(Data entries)
━━━━━━━━━━━━━━━━━━━━━━━━━━━━━━
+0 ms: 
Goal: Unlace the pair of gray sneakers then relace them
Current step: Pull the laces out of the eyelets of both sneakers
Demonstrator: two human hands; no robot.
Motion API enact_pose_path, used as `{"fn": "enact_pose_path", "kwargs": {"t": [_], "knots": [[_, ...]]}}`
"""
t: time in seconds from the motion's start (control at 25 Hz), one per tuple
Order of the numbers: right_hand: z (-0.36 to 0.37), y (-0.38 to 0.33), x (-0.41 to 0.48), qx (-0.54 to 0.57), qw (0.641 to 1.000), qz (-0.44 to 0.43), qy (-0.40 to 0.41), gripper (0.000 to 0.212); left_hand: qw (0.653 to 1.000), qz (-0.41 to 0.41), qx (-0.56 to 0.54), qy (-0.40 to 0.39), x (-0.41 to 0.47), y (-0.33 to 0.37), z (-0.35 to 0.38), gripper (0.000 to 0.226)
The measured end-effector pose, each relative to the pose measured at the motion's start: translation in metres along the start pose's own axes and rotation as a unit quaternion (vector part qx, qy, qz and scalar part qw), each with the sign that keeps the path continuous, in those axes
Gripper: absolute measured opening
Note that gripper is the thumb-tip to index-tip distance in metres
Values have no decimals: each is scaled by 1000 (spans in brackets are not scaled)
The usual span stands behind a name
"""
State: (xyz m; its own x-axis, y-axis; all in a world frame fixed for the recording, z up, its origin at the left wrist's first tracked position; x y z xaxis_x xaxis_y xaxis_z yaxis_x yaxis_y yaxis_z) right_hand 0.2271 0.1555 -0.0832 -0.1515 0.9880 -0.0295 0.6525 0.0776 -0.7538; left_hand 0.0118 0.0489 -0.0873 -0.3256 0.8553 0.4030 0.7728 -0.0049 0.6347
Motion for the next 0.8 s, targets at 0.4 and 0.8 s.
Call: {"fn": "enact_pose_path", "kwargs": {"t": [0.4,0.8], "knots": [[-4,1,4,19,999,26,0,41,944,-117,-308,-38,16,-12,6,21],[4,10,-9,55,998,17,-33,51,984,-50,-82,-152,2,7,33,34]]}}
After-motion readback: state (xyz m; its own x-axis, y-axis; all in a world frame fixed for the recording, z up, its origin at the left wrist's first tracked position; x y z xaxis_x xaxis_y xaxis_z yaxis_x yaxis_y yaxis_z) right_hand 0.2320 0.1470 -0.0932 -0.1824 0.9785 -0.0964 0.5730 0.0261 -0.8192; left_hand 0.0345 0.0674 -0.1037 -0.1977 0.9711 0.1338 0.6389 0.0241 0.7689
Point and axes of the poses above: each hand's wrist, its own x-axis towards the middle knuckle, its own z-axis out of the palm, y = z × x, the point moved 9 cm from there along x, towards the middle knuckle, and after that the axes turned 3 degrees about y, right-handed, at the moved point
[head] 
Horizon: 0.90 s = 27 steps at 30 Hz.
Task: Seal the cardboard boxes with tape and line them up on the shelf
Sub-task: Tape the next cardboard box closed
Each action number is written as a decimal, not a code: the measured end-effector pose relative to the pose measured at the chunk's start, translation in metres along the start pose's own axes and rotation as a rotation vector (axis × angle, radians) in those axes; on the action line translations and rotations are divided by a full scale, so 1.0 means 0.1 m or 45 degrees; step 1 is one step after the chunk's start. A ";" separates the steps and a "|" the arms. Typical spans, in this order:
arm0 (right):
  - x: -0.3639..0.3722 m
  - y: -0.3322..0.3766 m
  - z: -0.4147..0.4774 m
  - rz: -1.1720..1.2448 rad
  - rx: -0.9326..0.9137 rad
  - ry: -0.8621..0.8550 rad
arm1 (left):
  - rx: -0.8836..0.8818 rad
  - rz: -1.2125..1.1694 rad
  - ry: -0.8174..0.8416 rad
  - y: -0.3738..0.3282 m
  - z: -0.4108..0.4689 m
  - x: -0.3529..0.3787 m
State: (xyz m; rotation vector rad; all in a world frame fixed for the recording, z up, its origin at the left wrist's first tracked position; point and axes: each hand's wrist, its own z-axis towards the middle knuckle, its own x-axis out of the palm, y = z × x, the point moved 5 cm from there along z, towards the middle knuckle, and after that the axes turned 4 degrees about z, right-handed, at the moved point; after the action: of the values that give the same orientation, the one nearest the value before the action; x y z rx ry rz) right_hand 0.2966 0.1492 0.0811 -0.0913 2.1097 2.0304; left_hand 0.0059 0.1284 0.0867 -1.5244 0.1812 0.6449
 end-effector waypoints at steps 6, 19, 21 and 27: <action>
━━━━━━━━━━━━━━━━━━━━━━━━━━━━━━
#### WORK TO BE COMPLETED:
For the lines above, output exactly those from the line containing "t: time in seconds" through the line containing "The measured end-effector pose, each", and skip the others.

#### ANSWER BELOW:
t: time in seconds from the motion's start (control at 25 Hz), one per tuple
Order of the numbers: right_hand: z (-0.36 to 0.37), y (-0.38 to 0.33), x (-0.41 to 0.48), qx (-0.54 to 0.57), qw (0.641 to 1.000), qz (-0.44 to 0.43), qy (-0.40 to 0.41), gripper (0.000 to 0.212); left_hand: qw (0.653 to 1.000), qz (-0.41 to 0.41), qx (-0.56 to 0.54), qy (-0.40 to 0.39), x (-0.41 to 0.47), y (-0.33 to 0.37), z (-0.35 to 0.38), gripper (0.000 to 0.226)
The measured end-effector pose, each relative to the pose measured at the motion's start: translation in metres along the start pose's own axes and rotation as a unit quaternion (vector part qx, qy, qz and scalar part qw), each with the sign that keeps the path continuous, in those axes

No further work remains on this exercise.